Петр раскрыл было рот, чтобы задать вопрос, и осекся. В голове молоточком застучала мысль: «Так, значит, что я вижу, это тот свет, и сейчас здесь не я, а моя душа! Вот оно что!»
— Люди грешат, и грешат порой так, что отмолить их злодеяния невозможно. А когда грешит целый народ, то плата за их поступки падет на будущее поколение. Недаром даже грешники говорят, что за все в жизни нужно платить, причем зачастую отнюдь не деньгами. А кто платить не хочет, тот расплатится.
— И эти тоже платят? — с кривой ухмылкой протяжно произнес Петр, показывая на красные мундиры, лежащие вокруг.
— Неизбежно, — ответил священник, — ты сам их тела видишь. И потомки их будут расплачиваться.
— Что-то мне не верится, батюшка!
— А ты сам посуди: они создали империю, залив под нее потоки крови. Но здание на такой опоре недолговечно и неизбежно рушится — жизнь человеческая измеряется десятилетиями, а такие государства живут века. Но разве это срок для бытия? Ты сам видел распад этой империи. От нее отшатнулись все народы, которые они присоединили силой оружия. Но яблоко не гниет частями, оно портится целиком. Пусть не сразу, со временем, но неизбежно сгниет… Так что даже сердцевина у них уже гнилая. Шотландцы, валлийцы, ирландцы — они все отшатнутся, потому что прекрасно понимают, что за все надо платить, и не захотят брать на себя грехи вот этих самых завоевателей.
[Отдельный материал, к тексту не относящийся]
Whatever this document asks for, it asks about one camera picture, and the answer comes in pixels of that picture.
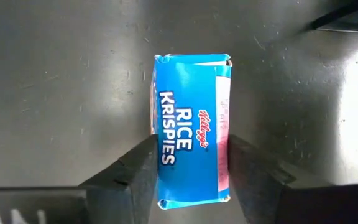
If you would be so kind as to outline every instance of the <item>scratched metal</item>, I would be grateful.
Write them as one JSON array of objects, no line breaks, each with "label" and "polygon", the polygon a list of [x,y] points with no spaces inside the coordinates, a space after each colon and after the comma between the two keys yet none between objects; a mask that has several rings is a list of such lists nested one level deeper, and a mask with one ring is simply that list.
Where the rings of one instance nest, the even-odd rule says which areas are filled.
[{"label": "scratched metal", "polygon": [[[358,182],[358,34],[305,30],[345,3],[0,0],[0,186],[107,167],[149,134],[153,55],[200,52],[232,55],[232,133]],[[152,223],[243,220],[235,197],[152,211]]]}]

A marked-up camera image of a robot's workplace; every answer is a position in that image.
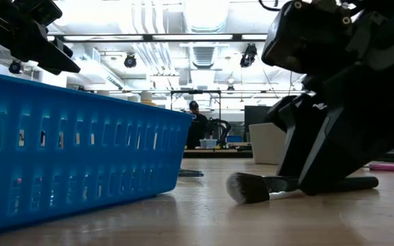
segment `camera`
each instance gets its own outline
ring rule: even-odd
[[[13,61],[8,67],[9,72],[12,74],[23,74],[24,73],[24,65],[20,61]]]
[[[257,47],[254,44],[247,44],[246,51],[244,51],[243,57],[239,65],[242,68],[250,67],[254,62],[254,56],[258,54]]]
[[[126,68],[136,67],[135,54],[128,54],[127,55],[127,58],[124,60],[124,66],[126,66]]]

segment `blue plastic basket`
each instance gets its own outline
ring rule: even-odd
[[[0,75],[0,229],[172,190],[191,121]]]

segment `table surface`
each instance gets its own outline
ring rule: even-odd
[[[394,245],[394,173],[375,172],[376,190],[237,206],[227,177],[276,167],[189,159],[183,168],[205,177],[180,178],[174,191],[149,200],[0,234],[0,245]]]

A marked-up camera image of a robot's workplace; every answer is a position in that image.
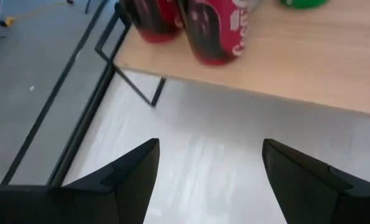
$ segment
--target white floor
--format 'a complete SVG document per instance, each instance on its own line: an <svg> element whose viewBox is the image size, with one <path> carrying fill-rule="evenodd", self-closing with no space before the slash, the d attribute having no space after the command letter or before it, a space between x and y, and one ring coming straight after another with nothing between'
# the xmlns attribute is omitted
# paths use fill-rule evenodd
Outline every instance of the white floor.
<svg viewBox="0 0 370 224"><path fill-rule="evenodd" d="M152 95L156 77L128 74ZM161 157L146 224L285 223L262 162L264 138L370 181L366 115L177 80L152 109L116 77L65 183L150 138L160 138Z"/></svg>

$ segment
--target gray floor
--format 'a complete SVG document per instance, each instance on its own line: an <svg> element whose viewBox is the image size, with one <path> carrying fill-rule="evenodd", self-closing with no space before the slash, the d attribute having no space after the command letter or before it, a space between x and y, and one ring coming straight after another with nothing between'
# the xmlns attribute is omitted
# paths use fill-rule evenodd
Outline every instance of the gray floor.
<svg viewBox="0 0 370 224"><path fill-rule="evenodd" d="M5 0L4 16L25 14L55 0ZM0 182L58 77L83 35L100 0L93 0L84 14L86 1L62 5L35 17L0 27ZM58 94L50 113L19 166L12 184L44 184L54 168L67 139L85 106L104 62L93 50L113 11L114 1L105 8L80 52L74 67ZM111 48L117 29L107 43Z"/></svg>
<svg viewBox="0 0 370 224"><path fill-rule="evenodd" d="M158 78L126 73L151 96ZM370 181L364 114L171 79L152 109L116 77L65 183L150 138L160 139L160 164L145 224L284 224L262 161L264 138Z"/></svg>

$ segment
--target red can
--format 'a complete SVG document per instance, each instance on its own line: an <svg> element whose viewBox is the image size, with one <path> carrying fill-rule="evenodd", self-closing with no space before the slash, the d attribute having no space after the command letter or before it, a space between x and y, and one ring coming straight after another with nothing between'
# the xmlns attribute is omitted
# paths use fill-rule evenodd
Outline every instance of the red can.
<svg viewBox="0 0 370 224"><path fill-rule="evenodd" d="M203 63L222 65L246 46L251 0L177 0L193 53Z"/></svg>
<svg viewBox="0 0 370 224"><path fill-rule="evenodd" d="M121 4L140 35L148 42L173 39L182 28L174 0L122 0Z"/></svg>

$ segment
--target green object
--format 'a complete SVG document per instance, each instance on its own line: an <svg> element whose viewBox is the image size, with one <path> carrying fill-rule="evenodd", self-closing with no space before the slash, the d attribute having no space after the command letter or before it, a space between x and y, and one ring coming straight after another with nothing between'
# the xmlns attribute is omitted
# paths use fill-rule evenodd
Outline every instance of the green object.
<svg viewBox="0 0 370 224"><path fill-rule="evenodd" d="M321 6L328 2L328 0L280 0L287 7L294 9L310 9L313 7Z"/></svg>

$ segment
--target wooden table
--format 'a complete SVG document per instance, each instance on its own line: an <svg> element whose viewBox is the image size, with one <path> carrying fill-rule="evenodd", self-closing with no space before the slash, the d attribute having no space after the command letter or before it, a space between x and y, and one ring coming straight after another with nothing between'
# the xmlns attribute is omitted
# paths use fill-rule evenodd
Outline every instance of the wooden table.
<svg viewBox="0 0 370 224"><path fill-rule="evenodd" d="M153 45L132 27L114 64L370 114L370 0L331 0L305 11L262 0L248 34L242 57L211 67L194 58L184 34Z"/></svg>

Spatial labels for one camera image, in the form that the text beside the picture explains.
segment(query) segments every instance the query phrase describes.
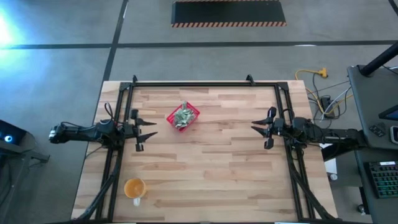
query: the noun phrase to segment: concrete floor
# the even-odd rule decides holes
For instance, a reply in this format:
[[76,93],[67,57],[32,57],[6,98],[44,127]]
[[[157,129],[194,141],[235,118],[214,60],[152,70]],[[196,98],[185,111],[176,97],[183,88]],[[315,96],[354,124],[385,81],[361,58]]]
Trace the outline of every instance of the concrete floor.
[[[172,0],[130,1],[120,43],[208,41],[391,40],[398,17],[385,0],[281,0],[287,27],[172,29]],[[110,44],[122,0],[0,0],[1,44]],[[298,69],[328,69],[324,88],[348,80],[346,68],[368,63],[386,45],[324,47],[223,47],[118,49],[110,80],[288,80]],[[0,50],[0,118],[33,133],[48,164],[31,170],[14,197],[8,223],[48,223],[70,218],[87,143],[48,142],[61,121],[89,126],[94,117],[109,49]],[[390,66],[397,65],[396,59]],[[313,88],[312,75],[300,75]],[[336,97],[348,84],[322,92]],[[358,128],[354,99],[332,128]],[[338,158],[332,190],[340,218],[370,222],[360,203],[352,154]]]

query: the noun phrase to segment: orange mug
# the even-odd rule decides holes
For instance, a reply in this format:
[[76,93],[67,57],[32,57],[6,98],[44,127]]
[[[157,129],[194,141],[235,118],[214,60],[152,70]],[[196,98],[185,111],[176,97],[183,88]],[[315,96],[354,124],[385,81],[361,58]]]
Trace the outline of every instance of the orange mug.
[[135,206],[139,206],[141,198],[147,192],[147,186],[143,180],[140,178],[129,179],[126,184],[124,184],[124,193],[127,197],[133,199]]

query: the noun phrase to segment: red basket
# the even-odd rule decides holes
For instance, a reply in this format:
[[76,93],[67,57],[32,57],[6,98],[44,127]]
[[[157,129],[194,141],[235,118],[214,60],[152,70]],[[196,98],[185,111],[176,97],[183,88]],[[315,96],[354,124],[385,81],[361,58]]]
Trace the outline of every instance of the red basket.
[[[180,108],[182,108],[182,105],[180,105],[178,108],[176,108],[174,111],[173,111],[173,113],[171,113],[168,117],[167,117],[167,121],[173,126],[173,127],[175,127],[174,126],[174,113],[178,110],[178,109],[180,109]],[[191,121],[191,122],[189,122],[189,124],[186,126],[186,127],[183,127],[183,128],[180,128],[180,129],[178,129],[178,128],[176,128],[179,132],[184,132],[194,121],[196,121],[196,119],[198,118],[198,116],[199,116],[199,114],[200,114],[200,111],[198,111],[194,106],[192,106],[189,102],[187,102],[187,108],[188,109],[191,109],[191,110],[193,110],[193,114],[195,115],[195,118]]]

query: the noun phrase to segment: black desk
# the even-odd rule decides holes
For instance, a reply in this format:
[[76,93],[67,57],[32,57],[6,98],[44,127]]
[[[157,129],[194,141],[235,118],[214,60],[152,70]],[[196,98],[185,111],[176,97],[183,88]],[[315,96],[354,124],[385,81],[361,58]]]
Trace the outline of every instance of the black desk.
[[[358,67],[348,68],[348,76],[353,88],[353,94],[358,108],[359,118],[366,141],[371,147],[355,152],[359,174],[369,212],[374,223],[398,223],[398,198],[378,199],[365,173],[365,162],[398,161],[398,145],[390,142],[389,128],[398,126],[398,121],[379,119],[378,114],[398,105],[398,75],[380,68],[373,77],[364,77]],[[384,123],[387,134],[381,138],[370,132],[369,127]]]

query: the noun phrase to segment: wooden table
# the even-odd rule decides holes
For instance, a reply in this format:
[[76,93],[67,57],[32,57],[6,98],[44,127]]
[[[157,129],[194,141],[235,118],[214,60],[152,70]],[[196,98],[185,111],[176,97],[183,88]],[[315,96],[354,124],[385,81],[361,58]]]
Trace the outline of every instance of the wooden table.
[[[116,107],[119,83],[104,82],[95,122],[109,118],[105,102]],[[288,83],[295,115],[311,118],[303,81]],[[179,133],[165,118],[184,100],[201,114]],[[251,121],[264,119],[271,106],[276,106],[275,92],[268,87],[135,88],[132,108],[157,123],[143,126],[142,133],[159,133],[147,140],[144,152],[135,151],[135,140],[126,142],[114,222],[297,221],[282,139],[275,137],[274,148],[265,150],[264,139],[250,128]],[[90,143],[87,153],[98,146]],[[106,150],[100,149],[86,159],[72,218],[98,193],[105,158]],[[304,159],[311,190],[336,217],[320,149],[306,148]],[[149,188],[139,207],[123,190],[134,177]],[[304,205],[303,194],[300,198]],[[303,210],[307,217],[306,206]]]
— По-нят-но… — в два приема хрипло вытолкнул из себя слово Петр и крепко задумался. Сказанное стариком не являлось для него откровением, о многих вещах он давно догадывался.
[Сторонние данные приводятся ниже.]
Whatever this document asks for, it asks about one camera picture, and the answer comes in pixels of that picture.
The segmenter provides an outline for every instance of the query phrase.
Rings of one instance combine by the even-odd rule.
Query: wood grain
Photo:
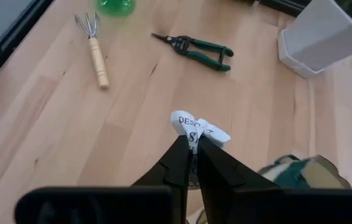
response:
[[[231,155],[259,169],[284,154],[321,154],[352,184],[352,56],[304,80],[278,60],[293,18],[240,1],[146,0],[101,16],[110,88],[100,91],[87,36],[73,21],[93,1],[55,1],[0,70],[0,223],[48,185],[130,185],[176,139],[173,110],[231,135]],[[231,47],[232,69],[177,55],[151,32]],[[202,206],[190,192],[188,212]]]

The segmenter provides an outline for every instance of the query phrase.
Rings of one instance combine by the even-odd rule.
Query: green handle
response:
[[[234,55],[234,52],[228,47],[218,45],[218,44],[212,44],[203,40],[194,40],[192,44],[202,50],[218,52],[218,53],[221,53],[224,50],[227,56],[232,57]]]
[[[230,66],[220,64],[218,61],[213,60],[212,58],[209,58],[208,56],[201,54],[199,52],[189,51],[187,54],[187,57],[194,59],[197,62],[200,62],[200,63],[202,63],[210,68],[213,68],[215,70],[218,70],[218,71],[227,72],[231,69]]]

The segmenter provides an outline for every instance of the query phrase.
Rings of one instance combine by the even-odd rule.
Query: wooden handle
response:
[[[108,89],[109,81],[106,72],[106,64],[104,63],[103,54],[101,54],[99,42],[97,41],[97,38],[90,38],[89,43],[91,56],[93,57],[93,63],[95,64],[99,88],[103,90]]]

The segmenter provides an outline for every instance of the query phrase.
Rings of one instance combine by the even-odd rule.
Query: crumpled paper
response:
[[[188,189],[199,189],[200,183],[197,176],[199,138],[204,135],[217,146],[223,147],[223,144],[230,141],[231,137],[220,128],[202,118],[196,120],[193,115],[186,111],[173,111],[170,121],[178,135],[187,136],[188,145],[193,154],[190,174],[188,176]]]

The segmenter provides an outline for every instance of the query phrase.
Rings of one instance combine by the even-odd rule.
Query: metal tines
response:
[[[83,25],[83,22],[81,21],[79,16],[75,15],[76,23],[83,28],[86,34],[89,35],[89,38],[96,37],[97,21],[99,20],[99,16],[97,15],[97,13],[93,14],[93,29],[92,29],[92,25],[90,24],[89,15],[87,13],[85,14],[85,19],[86,19],[86,24],[88,26],[87,28]]]

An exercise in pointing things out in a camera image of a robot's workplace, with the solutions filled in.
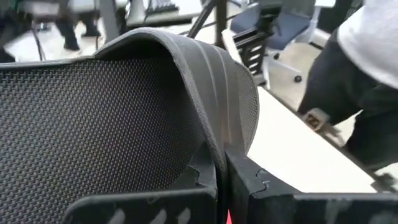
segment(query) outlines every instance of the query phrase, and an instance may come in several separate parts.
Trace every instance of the white shirt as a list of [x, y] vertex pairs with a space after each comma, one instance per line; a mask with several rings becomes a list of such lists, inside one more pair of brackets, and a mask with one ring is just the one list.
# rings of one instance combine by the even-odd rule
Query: white shirt
[[339, 27], [338, 43], [363, 72], [398, 89], [398, 0], [364, 0]]

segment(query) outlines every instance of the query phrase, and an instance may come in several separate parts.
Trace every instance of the chair wheel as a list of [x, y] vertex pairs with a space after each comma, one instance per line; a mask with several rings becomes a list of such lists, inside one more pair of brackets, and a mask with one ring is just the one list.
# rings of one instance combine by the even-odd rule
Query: chair wheel
[[295, 83], [300, 83], [303, 80], [303, 78], [301, 77], [301, 75], [296, 75], [294, 77], [294, 82]]

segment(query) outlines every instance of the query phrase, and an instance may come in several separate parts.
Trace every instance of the blue chair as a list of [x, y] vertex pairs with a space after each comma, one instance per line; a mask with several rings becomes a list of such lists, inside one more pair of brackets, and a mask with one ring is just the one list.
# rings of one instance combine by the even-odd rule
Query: blue chair
[[[317, 28], [321, 8], [333, 7], [335, 0], [283, 0], [282, 11], [277, 18], [279, 28], [274, 28], [274, 35], [268, 39], [263, 62], [262, 74], [271, 88], [269, 67], [272, 65], [286, 68], [295, 74], [295, 82], [301, 82], [301, 72], [280, 61], [279, 53], [294, 42], [309, 43]], [[235, 34], [252, 29], [259, 16], [259, 6], [249, 7], [231, 21], [230, 29]]]

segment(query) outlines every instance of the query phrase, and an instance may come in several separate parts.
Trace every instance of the chair seat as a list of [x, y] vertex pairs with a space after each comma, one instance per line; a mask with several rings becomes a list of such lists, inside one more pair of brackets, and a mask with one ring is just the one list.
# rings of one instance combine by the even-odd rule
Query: chair seat
[[[254, 6], [240, 13], [231, 22], [231, 30], [241, 33], [254, 28], [259, 18], [259, 7]], [[285, 47], [310, 26], [310, 18], [281, 12], [277, 18], [280, 30], [274, 27], [274, 35], [268, 39], [267, 47], [284, 50]]]

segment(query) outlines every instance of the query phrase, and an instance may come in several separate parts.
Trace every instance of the metal pole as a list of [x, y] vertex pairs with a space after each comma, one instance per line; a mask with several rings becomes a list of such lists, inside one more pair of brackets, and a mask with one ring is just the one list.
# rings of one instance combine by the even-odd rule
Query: metal pole
[[216, 1], [216, 45], [224, 48], [221, 32], [226, 29], [227, 2], [228, 0]]
[[200, 29], [203, 27], [204, 23], [206, 22], [207, 18], [211, 14], [212, 10], [216, 6], [217, 0], [207, 0], [206, 4], [203, 6], [203, 10], [201, 11], [198, 19], [192, 25], [191, 29], [188, 32], [187, 37], [195, 38], [199, 33]]
[[116, 3], [114, 0], [101, 0], [99, 13], [103, 18], [106, 40], [105, 43], [120, 36], [118, 20], [116, 19]]

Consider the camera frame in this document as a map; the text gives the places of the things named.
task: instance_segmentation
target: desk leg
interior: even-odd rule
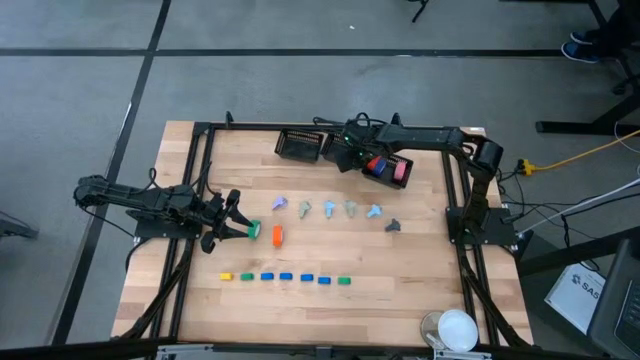
[[[536,131],[539,133],[579,134],[579,135],[613,135],[616,122],[640,108],[640,93],[627,96],[616,106],[591,123],[538,121]],[[624,136],[640,130],[637,125],[618,125],[618,135]]]
[[[624,239],[640,236],[640,226],[617,232],[586,243],[573,245],[548,254],[518,262],[518,275],[522,278],[542,271],[568,266],[585,260],[611,255]]]

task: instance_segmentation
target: floor
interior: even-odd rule
[[[614,10],[612,3],[599,2],[605,16]],[[623,73],[614,62],[586,65],[508,52],[500,57],[229,52],[147,56],[143,64],[144,55],[156,49],[557,49],[571,31],[596,26],[585,4],[432,1],[411,24],[417,5],[400,0],[173,1],[157,48],[154,41],[150,47],[161,5],[161,0],[0,0],[0,166],[8,170],[0,178],[0,210],[40,231],[36,240],[6,238],[0,244],[0,348],[50,341],[89,220],[71,193],[79,177],[105,173],[125,118],[133,128],[117,179],[132,185],[146,182],[165,121],[219,121],[227,110],[237,121],[342,120],[360,111],[387,119],[397,111],[407,124],[483,126],[505,147],[503,170],[521,157],[547,164],[612,139],[538,134],[534,123],[587,122],[617,103],[609,88]],[[17,56],[29,55],[19,48],[106,51]],[[138,76],[151,60],[145,84]],[[141,101],[131,103],[128,113],[132,94]],[[625,121],[639,120],[636,113]],[[628,144],[640,148],[638,140]],[[577,201],[636,178],[639,160],[616,146],[523,179],[522,187],[531,202]],[[519,197],[515,184],[506,188]],[[576,216],[571,225],[606,235],[635,225],[628,214],[637,209],[636,201],[619,202]],[[133,230],[121,209],[110,208],[107,217]],[[533,214],[517,227],[539,219]],[[547,224],[536,232],[562,246],[560,229]],[[108,338],[130,247],[126,235],[103,228],[69,342]],[[608,259],[599,263],[606,274]],[[531,317],[536,343],[544,348],[588,351],[556,336],[544,316],[532,312]]]

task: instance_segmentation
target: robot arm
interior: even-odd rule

Однако, когда Петр поднял глаза, чтобы задать священнику вопрос, мучивший его много лет, готовое сорваться с языка слово застыло в пустоте. Старик исчез, будто и не сидел рядом с ним на камне.
— Ну что ж… — решил для себя Петр, тяжело вставая со все так же холодного камня. — Я все понял, отец. И ответ на этот вопрос должен дать себе сам…
Иркутск
— Какая красота!
Княгиня Дашкова с умилением в сердце взирала на величественный Казанский собор, высившийся над просторной Тихвинской площадью. И пусть еще строители не приступили к постройке большого купола, но возводимая зодчими громада уже подавляла своей мощью и деревянные башни острога с каменной Спасской церковью, построенной еще при царствовании Петра Алексеевича, и стоящий чуть на особицу Богоявленский собор с его разноцветными маковками.
— Бегут годы, бегут…
Екатерина Романовна тяжело вздохнула. Почти сорок лет промелькнули перед ее глазами, как один день. Она хорошо помнила тот, прежний, Иркутск — невзрачный, сплошь деревянный с узкими улочками, который сильно поразил по приезде.
Зато сейчас это был уже совсем иной город: светлый, с многоцветием каменных домов — богатые купцы не жалели мошны, чтобы как можно лучше отделать не только свои собственные дома и усадьбы, но и общественные здания. И не скупились, гордясь такой полезной расточительностью. Только больниц и лечебниц на тридцатитысячный город приходился добрый десяток. А «Белый дом» — дворец наместника — и университетские корпуса вообще поражали своей помпезностью.
«Я становлюсь сентиментальной!»
Екатерина Романовна достала кружевной платочек и утерла непрошеную слезинку. Хоть года и брали потихоньку свое — княгиня «разменяла» седьмой десяток, — но женщина оставалась очень энергичной, к тому же продолжала вести занятия в университете и совершала отнюдь не короткие поездки по губернии.